There are several reasons teenagers are sleep-deprived. During puberty, there is a shift in the adolescent’s internal clock. This biological shift offsets the adolescent sleeping schedule by about 2 hours. As such, causing a teenager who was maybe used to falling asleep at 10, unable to fall asleep until around 12. This also means that the teenager wakes up later in the morning by the same margin of about 2 hours. Another reason for sleep deprivation is the early start times for high schools. Many high schools have a starting time of about 7:00 AM, forcing many kids to wake up as early as 5:00 in order to get ready for school. Another reason is the use of electronic devices during late-night hours. Many teenagers chat on multiple social media platforms, and this screen time also causes adolescents to stay up late, thus reducing sleep times. Among these many reasons about why teenagers get insufficient amounts of sleep, there are a number of problems that are associated with inadequate amounts of sleep. 

One problem that arises from a lack of sleep is a change in mood. Adolescents that are sleep deprived tend to be more easily irritated and show increased anger along with a lower tolerance of frustration. Along with this change in mood, teenagers that are sleep deprived also tend to exhibit a decreasing ability in cognitive function. Reasons for these two behavioral changes are typically in the prefrontal cortex. The prefrontal cortex, an area of the brain that is the emotional and thinking control center of the brain, is one of the last areas of the brain to develop. However, this development does not end until a person is about in their late 20’s. This area is particularly sensitive to sleep deprivation, however, and since many teenagers do not get enough sleep, this causes a stunt in the development of their ability to integrate cognitive abilities with emotions and motives. 
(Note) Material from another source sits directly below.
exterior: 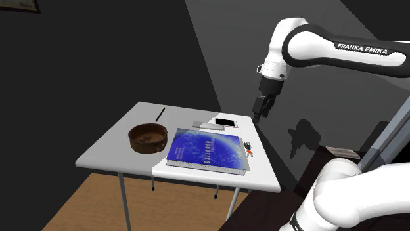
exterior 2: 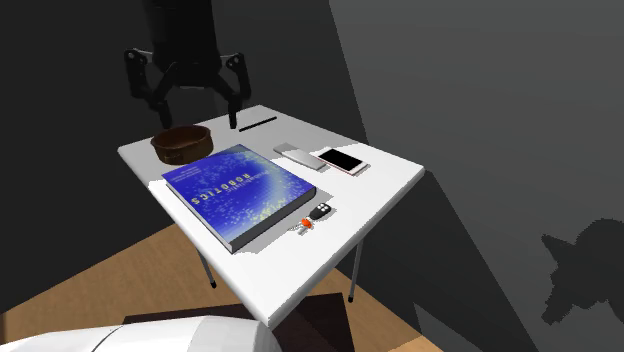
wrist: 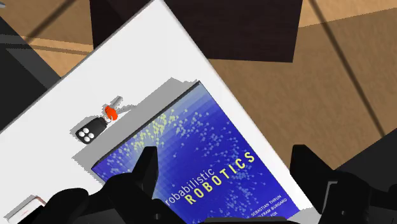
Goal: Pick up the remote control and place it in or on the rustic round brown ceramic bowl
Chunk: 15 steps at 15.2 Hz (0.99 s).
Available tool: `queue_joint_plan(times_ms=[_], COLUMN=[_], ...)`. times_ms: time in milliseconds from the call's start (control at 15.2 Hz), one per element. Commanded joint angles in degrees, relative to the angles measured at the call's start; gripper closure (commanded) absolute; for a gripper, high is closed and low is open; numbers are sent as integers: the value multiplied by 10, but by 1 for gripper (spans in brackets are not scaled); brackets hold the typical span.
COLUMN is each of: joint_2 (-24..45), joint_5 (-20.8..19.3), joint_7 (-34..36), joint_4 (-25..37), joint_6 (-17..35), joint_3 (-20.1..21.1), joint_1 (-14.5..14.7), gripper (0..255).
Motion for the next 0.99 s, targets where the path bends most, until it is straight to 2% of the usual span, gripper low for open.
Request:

Methods of helping adolescents get more sleep include limiting the amount of screen time one spends before going to bed. Light cues tend to send signal to the brain to stay awake longer, thus working against the need to go to bed. Another way to get more sleep is by settling into a good routine; the more a teenager can go to bed on time, the easier it will be to follow this good sleep schedule, thus improving one’s ability to turn their biological shift’s internal clock. Another method is to cut off on drinking fluids that contain caffeine. Caffeine has chemicals in it that will disrupt the binding of chemicals to receptors that should make one sleepy. It is suggested to stop drinking items with caffeine in it when one’s bedtime is within four hours. These are just a few methods for helping one get more sleep. 

It is essential that one gets a sufficient amount of sleep, especially during adolescent years, so as not to stunt the development of the brain. Not only that, but getting enough sleep helps teenagers with their daily routine without the added stress of mood and behavioral changes. So, try your best to get that healthy 9 hours of sleep!